# Task prompt
Filter the entries that follow, copying every line in which the word "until" appears.
**** Exercise materials ****
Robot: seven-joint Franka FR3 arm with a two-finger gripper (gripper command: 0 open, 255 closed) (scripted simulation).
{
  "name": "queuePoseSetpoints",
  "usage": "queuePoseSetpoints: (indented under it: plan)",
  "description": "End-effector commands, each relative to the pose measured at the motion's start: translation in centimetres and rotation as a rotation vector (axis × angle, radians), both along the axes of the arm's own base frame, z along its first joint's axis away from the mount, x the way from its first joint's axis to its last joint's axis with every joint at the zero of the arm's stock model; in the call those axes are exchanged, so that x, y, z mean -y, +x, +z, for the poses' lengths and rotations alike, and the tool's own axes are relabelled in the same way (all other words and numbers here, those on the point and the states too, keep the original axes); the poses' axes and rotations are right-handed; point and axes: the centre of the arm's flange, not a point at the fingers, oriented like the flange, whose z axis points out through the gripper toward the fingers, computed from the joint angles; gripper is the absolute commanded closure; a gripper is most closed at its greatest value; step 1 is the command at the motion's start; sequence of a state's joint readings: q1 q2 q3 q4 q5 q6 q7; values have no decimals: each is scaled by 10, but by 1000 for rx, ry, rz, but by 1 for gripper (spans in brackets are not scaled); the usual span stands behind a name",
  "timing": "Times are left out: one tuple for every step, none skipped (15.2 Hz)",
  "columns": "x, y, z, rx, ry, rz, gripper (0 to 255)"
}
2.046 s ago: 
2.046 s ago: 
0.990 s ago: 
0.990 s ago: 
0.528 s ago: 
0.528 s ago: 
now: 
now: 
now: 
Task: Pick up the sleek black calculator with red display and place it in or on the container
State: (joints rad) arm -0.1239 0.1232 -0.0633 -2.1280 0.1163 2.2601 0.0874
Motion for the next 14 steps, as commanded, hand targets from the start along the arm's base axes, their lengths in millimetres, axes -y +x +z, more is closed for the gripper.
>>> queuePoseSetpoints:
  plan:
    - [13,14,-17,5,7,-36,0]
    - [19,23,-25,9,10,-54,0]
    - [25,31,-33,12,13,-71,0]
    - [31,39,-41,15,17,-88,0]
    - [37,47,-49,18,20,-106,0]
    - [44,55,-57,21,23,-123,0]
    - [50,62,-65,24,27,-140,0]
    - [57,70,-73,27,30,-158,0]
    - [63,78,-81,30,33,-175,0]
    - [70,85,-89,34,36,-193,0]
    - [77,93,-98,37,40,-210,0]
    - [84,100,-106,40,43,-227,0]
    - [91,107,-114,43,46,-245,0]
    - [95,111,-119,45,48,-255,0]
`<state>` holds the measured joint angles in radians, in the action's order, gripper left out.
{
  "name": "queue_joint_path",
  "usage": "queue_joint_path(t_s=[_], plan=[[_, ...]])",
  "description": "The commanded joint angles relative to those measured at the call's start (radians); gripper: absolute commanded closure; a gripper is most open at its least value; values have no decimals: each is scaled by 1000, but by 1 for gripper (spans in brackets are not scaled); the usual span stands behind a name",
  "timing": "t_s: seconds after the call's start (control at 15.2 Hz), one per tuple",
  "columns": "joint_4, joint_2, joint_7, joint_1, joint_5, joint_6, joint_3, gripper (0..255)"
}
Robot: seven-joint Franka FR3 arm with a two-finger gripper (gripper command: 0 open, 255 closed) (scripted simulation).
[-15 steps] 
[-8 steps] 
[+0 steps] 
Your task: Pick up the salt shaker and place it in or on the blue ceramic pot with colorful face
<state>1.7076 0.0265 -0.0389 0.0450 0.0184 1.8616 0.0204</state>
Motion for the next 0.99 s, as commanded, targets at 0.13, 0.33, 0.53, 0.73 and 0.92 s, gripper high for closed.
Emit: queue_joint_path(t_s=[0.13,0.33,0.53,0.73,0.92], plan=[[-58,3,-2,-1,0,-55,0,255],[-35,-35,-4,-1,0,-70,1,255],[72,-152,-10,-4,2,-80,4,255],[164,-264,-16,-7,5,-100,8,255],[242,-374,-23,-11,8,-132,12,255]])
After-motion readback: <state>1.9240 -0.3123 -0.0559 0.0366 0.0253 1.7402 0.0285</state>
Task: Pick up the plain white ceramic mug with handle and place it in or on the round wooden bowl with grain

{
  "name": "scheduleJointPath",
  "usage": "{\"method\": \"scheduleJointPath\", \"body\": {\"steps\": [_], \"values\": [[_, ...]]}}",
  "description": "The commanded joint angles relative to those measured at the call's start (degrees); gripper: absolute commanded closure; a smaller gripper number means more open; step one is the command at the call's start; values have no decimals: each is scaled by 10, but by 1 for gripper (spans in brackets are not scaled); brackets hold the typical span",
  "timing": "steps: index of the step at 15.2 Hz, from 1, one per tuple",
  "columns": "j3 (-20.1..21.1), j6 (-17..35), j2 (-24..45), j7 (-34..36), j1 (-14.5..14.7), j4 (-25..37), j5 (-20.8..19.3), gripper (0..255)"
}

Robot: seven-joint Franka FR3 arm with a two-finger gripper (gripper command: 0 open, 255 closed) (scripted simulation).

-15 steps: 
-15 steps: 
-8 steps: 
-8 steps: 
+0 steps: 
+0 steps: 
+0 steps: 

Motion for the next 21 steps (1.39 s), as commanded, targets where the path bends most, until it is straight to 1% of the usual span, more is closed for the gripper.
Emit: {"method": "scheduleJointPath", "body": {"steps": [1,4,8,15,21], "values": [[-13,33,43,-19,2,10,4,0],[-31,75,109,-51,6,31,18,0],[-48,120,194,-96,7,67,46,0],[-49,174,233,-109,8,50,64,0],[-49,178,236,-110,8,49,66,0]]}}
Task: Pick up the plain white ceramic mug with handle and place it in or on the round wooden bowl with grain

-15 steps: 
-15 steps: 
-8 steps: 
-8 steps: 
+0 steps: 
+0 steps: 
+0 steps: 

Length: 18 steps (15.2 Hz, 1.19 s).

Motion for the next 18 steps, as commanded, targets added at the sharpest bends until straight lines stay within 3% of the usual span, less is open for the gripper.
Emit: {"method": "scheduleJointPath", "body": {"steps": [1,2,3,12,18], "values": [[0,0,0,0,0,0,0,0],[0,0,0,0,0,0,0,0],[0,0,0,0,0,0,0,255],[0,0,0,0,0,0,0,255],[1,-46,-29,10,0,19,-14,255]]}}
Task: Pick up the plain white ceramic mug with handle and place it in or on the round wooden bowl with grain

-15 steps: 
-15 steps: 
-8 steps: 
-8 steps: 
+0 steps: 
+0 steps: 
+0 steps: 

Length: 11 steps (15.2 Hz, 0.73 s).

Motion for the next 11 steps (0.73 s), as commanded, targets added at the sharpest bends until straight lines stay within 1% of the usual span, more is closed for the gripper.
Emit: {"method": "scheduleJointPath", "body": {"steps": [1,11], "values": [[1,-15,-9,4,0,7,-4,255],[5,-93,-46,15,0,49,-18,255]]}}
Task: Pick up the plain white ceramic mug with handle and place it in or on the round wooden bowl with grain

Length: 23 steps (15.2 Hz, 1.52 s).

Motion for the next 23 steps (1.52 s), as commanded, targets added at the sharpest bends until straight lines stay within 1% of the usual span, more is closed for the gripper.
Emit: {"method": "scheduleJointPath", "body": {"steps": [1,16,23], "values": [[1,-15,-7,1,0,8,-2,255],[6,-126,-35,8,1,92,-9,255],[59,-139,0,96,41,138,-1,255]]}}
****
# Response for this exercise
Motion for the next 21 steps (1.39 s), as commanded, targets where the path bends most, until it is straight to 1% of the usual span, more is closed for the gripper.
Motion for the next 18 steps, as commanded, targets added at the sharpest bends until straight lines stay within 3% of the usual span, less is open for the gripper.
Motion for the next 11 steps (0.73 s), as commanded, targets added at the sharpest bends until straight lines stay within 1% of the usual span, more is closed for the gripper.
Motion for the next 23 steps (1.52 s), as commanded, targets added at the sharpest bends until straight lines stay within 1% of the usual span, more is closed for the gripper.

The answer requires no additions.